Para mí sexis eran los cuerpos esculturales de las vigilantes de la playa, modelos cuyas medidas de vértigo aceleraban el corazón, ocasionaban sofocos y provocaban más de una arritmia cardíaca cada vez que encendía la tele. Bustos y caderas inasibles que poblaban los sueños húmedos de los adolescentes. Sexis eran los carnosos labios de Yasmine Bleeth, las sugerentes curvas de Carmen Electra o el explosivo escote que lucía Pamela Anderson en cada episodio. Atractivas eran las piernas de María, las ajustadas camisetas que realzaban su belleza y aquellos ojos color mar en los que uno podía zambullirse durante horas entre clase y clase. Eso sí que destilaba sensualidad. Pese a ello, él insistía:
—¡No hay libros feos! Lo que hay son lectores confundidos. Cada obra posee su propio atractivo. Solo hay que saber buscarlo.
—Pues yo no lo encuentro —le espetaba.
—Eso es porque no sabes mirar. El principito decía que lo esencial es invisible a los ojos.
—¿A qué te refieres? —le preguntaba.
—A que hay que mirar con el corazón.
La fijación de Miguel por las bibliotecas creció. Tanto que se convirtieron en su segunda casa. No salía de allí ni a la rastra.
Recuerdo un treinta y uno de diciembre. Estaban a punto de dar las campanadas.
—¿Y Miguel? —le pregunté a mi madre.
—Se ha ido con los amigos.
—Pero si no tiene ninguno.
—Sí. Está con sus libros, en la biblioteca.
Aquel año y los siguientes mi hermano se tomó las uvas junto a las obras que reposaban en las estanterías. Al parecer, aquellos volúmenes le hacían más compañía que las personas.
En ocasiones, le presentaba a algunas de mis amigas para ver si así se olvidaba de los libros. Pero él no mostraba ningún interés.

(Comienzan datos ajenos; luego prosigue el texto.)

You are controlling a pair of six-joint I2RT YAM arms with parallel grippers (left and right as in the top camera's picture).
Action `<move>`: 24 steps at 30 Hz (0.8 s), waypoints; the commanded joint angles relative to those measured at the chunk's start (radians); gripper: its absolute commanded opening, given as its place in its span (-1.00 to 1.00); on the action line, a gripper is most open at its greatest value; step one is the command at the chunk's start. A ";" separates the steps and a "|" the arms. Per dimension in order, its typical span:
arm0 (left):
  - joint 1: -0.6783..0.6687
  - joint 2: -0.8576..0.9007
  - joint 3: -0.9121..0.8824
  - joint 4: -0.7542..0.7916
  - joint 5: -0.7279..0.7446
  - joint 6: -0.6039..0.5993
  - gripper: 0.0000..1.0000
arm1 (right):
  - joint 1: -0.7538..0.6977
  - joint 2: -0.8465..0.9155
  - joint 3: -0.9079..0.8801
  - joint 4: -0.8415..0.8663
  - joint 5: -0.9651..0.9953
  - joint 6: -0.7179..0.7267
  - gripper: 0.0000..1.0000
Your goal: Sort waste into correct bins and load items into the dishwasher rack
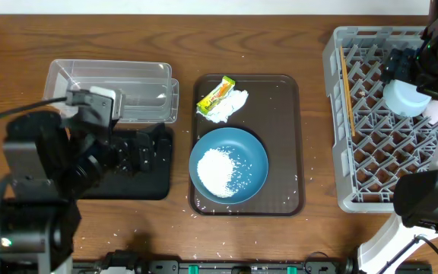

—¿No será que te gustan los chicos? Si quieres te presento a algunos de mis colegas. ¡No pasa nada por salir del armario! Estamos en el siglo XXI.
—¡No insistas! Mi corazón ya tiene dueño.
—¿Y quién es la afortunada o el afortunado, si se puede saber?
—¡Ya lo sabes! Mi único amor son los libros.
—Pe… Pero con un libro no puedes mantener una conversación. No
puedes abrazarlo, no puedes quererlo, no puedes amarlo.
—¡Eso lo dices tú! A mí me basta con abrir Romeo y Julieta para saber qué es el amor.
—Por mucho que leas, si nunca has experimentado ese sentimiento no podrás saber qué es eso. Lo que trato de decirte es que en el mundo hay un sinfín de cosas y te las estás perdiendo.
—¡No lo creo! Todo está escrito y aparece en las novelas. Además, los libros son vidas que no vivimos y que pudimos vivir.
Los años fueron transcurriendo. Una tarde descubrí que el cuello de Miguel presentaba una tonalidad blanquecina y su piel parecía apergaminada. Entonces no le di mucha importancia, pero con el paso de los meses su aspecto cambió. Su carne mutó hasta convertirse en una textura similar a la del papel. Y sobre ella nacieron un sinfín de párrafos y caracteres. En el pelo le salieron hojas y sus brazos se acartonaron hasta adquirir una extrema rigidez. Tras consultar a varios expertos, la respuesta fue unánime: tu hermano se está convirtiendo en aquello que ama.
Había pasado tantas horas en la biblioteca que su cuerpo terminó por mimetizarse con el paisaje, como esos animales que a través de los colores, las texturas y las formas se integraban a la perfección en el ambiente.
Un día, cuando entré en la biblioteca, ya no le volví a ver.
Muchos filólogos y hombres de letras creen que mi hermano es un ejemplar más apilado en los estantes. Algunos estudiosos apuntan a que pudo materializarse en una novela titulada La metamorfosis 2, de un tal Miguel Martín.
Años más tarde, cuando mi madre se encontraba en el lecho de muerte a punto de expirar su último aliento, me reveló aquella fascinación que Miguel sentía por los libros. Al parecer, el parto de mi progenitora, se adelantó un par de meses y el azar quiso que diese a luz en una biblioteca. Según su teoría, para Miguel aquellos lugares eran una especie de cordón umbilical que le mantenían atado al mundo.